Thank you Fred for sharing with us.
November, 2012
-- Dia de los Muertos --
Walked
a thousand graves last night -- every one a person being missed. Celebrated, honored, revered. Every grave attended-to; dirt
freshened/mounded up, concrete cleaned, stonework dressed as needed. Flowers EVERYWHERE! Iron railings draped, garlands strung; pots,
altars and tombs simply overflowing with vibrant color.
Across
the way and again over there, and again way back in the back, walls of niches
and crypts rambled along, fit to the terrain, nothing level or square. They were stunning and haunting and beautiful,
presenting barriers of Here is where we lie, Do not forget us. Each niche or crypt was different from the
other, hand-crafted and heart-wrought as only the Mexican can.

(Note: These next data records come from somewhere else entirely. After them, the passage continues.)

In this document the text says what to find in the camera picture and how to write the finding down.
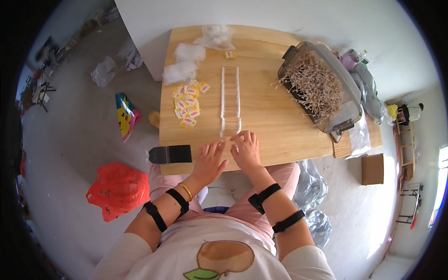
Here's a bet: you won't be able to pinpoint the person's right hand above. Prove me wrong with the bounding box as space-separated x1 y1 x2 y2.
230 130 262 172

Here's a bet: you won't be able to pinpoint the person's left hand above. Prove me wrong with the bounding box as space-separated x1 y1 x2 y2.
189 141 229 188

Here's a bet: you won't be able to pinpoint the row of cotton swabs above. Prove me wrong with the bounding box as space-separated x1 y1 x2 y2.
219 66 242 155

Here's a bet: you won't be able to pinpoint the wooden table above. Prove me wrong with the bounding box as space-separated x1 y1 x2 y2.
159 24 335 176

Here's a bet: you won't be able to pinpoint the person's legs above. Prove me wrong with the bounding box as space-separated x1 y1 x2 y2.
148 162 301 245

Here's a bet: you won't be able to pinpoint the black wrist band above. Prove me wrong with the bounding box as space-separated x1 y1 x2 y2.
165 188 190 220
248 183 282 215
142 201 168 233
272 210 305 234

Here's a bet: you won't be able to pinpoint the pile of yellow packets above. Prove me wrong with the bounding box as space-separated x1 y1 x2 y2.
171 79 211 130

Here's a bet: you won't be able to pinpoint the black flat brush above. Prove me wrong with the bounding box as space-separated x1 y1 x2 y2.
148 144 193 165

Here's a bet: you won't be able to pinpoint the gold bangle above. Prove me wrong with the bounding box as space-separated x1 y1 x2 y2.
178 182 193 202

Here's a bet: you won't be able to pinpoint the heap of wooden swabs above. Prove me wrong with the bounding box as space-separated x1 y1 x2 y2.
271 51 344 125

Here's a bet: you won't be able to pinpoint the silver plastic bags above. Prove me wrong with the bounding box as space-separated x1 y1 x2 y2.
293 159 332 249

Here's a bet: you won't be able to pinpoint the white cotton wad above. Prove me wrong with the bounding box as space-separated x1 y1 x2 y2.
173 42 207 64
162 61 197 85

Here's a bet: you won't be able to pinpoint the clear bag of cotton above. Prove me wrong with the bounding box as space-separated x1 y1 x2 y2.
192 24 236 50

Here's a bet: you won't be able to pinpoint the clear plastic bin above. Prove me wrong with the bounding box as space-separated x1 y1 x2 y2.
277 41 363 144

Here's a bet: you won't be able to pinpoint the clear plastic sheet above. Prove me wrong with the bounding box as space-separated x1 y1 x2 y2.
346 105 372 160

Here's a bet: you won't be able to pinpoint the person's body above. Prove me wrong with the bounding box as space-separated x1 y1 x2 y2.
89 213 337 280

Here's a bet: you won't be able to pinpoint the cartoon print bag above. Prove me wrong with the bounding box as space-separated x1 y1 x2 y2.
115 92 142 143

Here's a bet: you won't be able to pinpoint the purple bottle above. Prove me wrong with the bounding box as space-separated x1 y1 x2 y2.
340 49 370 73

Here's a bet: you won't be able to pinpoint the brown cardboard box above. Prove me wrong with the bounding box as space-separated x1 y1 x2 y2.
361 154 385 186

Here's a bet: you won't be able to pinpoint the grey plastic bag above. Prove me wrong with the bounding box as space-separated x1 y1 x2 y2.
351 62 386 124

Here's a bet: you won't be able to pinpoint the red plastic bag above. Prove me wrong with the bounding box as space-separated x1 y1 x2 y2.
86 162 151 223

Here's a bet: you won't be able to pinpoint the white crumpled bags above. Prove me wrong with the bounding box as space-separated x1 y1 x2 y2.
117 38 144 72

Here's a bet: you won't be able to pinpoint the wooden shelf rack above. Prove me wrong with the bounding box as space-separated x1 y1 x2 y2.
395 108 416 191

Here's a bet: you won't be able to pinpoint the clear plastic bag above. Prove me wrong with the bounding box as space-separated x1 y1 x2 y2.
91 56 117 88

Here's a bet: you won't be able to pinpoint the black metal stand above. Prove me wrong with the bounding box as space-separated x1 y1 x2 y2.
396 183 423 225

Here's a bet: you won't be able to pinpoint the black metal rack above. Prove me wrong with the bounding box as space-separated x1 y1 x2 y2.
32 80 57 113

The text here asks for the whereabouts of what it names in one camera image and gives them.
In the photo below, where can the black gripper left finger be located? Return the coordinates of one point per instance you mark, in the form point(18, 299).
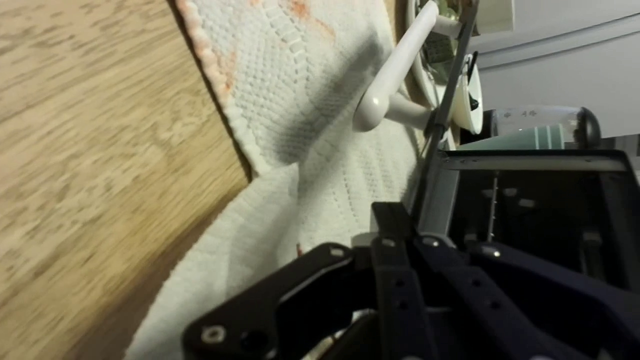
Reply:
point(404, 325)

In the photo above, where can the white knitted dish cloth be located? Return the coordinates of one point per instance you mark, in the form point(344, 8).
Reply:
point(288, 76)

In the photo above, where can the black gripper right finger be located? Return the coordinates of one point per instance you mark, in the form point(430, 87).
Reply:
point(531, 309)

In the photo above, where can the black toaster oven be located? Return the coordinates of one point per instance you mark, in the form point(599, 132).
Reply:
point(544, 191)

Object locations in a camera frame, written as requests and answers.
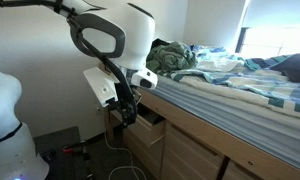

Do you know there's a thousand ways a candle
can cast its shadow? A thousand ways it
can glow? And that a single candle come
across on a forgotten mound can stop you dead in your tracks?
Hundreds
of people milled about, softly, solemnly, with purpose. Hundreds more were still. The dead were of the issue, and there were
offerings to place. A special picture, a
cookie, some fruit or favorite food; a tamale, maybe a banana or an orange. A toy, a carving, a rosary; figurines, a hoe,
some bricks. Diane knelt at a mound of
dirt for an eight year old little boy and left the little straw scarecrow she
was carrying; passed it from her to him, from present to past, from heart to
soul. As she rose she looked to the sky,
and with welling eyes said simply God bless you.
Every
marker a story, every pause an event, every person a soul. Kids fetching water with buckets. Grandmas huddling in shawls. Husbands weeping for wives. Let's sit silently and remember. Let's spend this moment with them. Let's let this evening have our sorrow...
And
our joy. Music and singing filtered the
air in a somewhat disjointed way; some over there singing one song and others
over there singing another, all dis-accompanied by the group right here, loudly
singing its own. Joy. Sorrow. Families and friends gathered-in. Guitars out of tune, a string missing here and
there, an accordion with a busted key -- no matter. Let's just sing.
The
cemetery was huge, spread wide down a gently-sloping, tree-covered hill, graves
packed tightly but individually, mostly in order but in that wonderful Mexican
way. Many were enclosed by a simple,
iron-railing fence; some of the larger ones were altars in themselves. Backtracking became necessary when they came
too tight to pass; but squeezing through the ones we could brought a closeness
that felt us at home. Off to the North
was a church on a hill, white against a darkening sky. A cross glowed blue on its tower, and its bell
rang out to the night. The lights from
the houses falling away from its sides fell in with those of the Barrio. They formed a sparkling blanket, warmly
rumpled over the scene. I just watched
awhile.
As darkness continued to fall, footing in the cemetery became less
certain; but still we wandered along. Something was here that tugged at us, something
that wouldn't let go. Our life? Our death? What it was we thought we believed? We tried to talk about it, but found no words
to fit. Not even looks would do. So we settled on the holding of hands; the
simple, grounding, holding of hands. We
were together, and as we walked along we knew: This was life a-pounding, just a-pounding so.